先入観を捨てて
「ワイルド、お前はどうなんだ? 人身売買をやめる意志はあるのか?」
ワイルドベアはもじもじと両手の指をからませ、おずおずと声を発した。
「……奴隷を、こどもたちを売らなくてすむなら、これ以上うれしいことはないクマ」
え、それはもしかして人身売買をしていたことがそもそも嫌だったってことか?
「……あたりまえクマ。……いきものを、ものみたいに売り買いするなんて、ひどいことクマ」
このワイルドベア、見た目に似合わず、じつはめちゃくちゃいいやつなのではないか?
何だか調子が狂うな。
しかし、思い返してみれば奴隷オークションで競り落とされた奴隷を大切に扱うように言っていたか。

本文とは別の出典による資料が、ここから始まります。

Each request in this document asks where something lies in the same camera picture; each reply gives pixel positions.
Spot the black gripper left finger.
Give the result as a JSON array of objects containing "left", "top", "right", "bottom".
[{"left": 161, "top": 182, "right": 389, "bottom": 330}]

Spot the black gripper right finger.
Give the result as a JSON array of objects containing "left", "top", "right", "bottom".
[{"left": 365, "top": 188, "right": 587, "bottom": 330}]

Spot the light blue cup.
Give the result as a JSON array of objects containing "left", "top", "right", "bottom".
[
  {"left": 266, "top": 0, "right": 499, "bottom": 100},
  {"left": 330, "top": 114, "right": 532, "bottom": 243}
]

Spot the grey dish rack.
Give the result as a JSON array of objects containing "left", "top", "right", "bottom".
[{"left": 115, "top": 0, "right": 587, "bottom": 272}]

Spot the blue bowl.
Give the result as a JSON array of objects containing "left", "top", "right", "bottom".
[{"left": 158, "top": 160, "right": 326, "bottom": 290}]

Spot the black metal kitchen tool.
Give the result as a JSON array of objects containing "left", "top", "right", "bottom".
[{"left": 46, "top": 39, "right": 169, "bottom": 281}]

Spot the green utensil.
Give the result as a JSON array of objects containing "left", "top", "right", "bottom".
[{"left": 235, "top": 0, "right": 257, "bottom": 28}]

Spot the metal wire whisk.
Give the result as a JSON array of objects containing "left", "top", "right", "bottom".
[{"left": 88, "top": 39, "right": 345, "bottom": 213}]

あのときは違和感を覚えたが、単純にワイルドの心根が魔族らしからぬ慈愛に満ちたものだったと考えれば合点がいく。
とても奇妙に感じるが、たしかにリッチや仮面の男も魔族だからといって必ずしも人間に害を加えることを目的に活動しているわけではなさそうだ。
人間にも善良なやつと悪辣なやつがいるように、魔族にもいろんなやつがいるというわけか。
低級のモンスターは別として、一定以上の知性を有する魔族は、魔侯爵みたく平然と人間に敵対する者ばかりだと決めつけるのは偏見なのだと認識を改めなければならないな。
要するに見た目や種族で相手を判断するなってことだな。
「……奴隷オークションをやめられるなら、クマはこころからうれしいクマ」
「まあ、その、なんだ……。じゃあ、お前たちは全員、商売から手を引く、ないしは運営方法を改めるということで問題ないんだな?」
俺が確認するとふたたびリッチが残りの二人とうなずきあって、
「それで良かろう」
あっさりと俺の要求は受け入れられてしまった。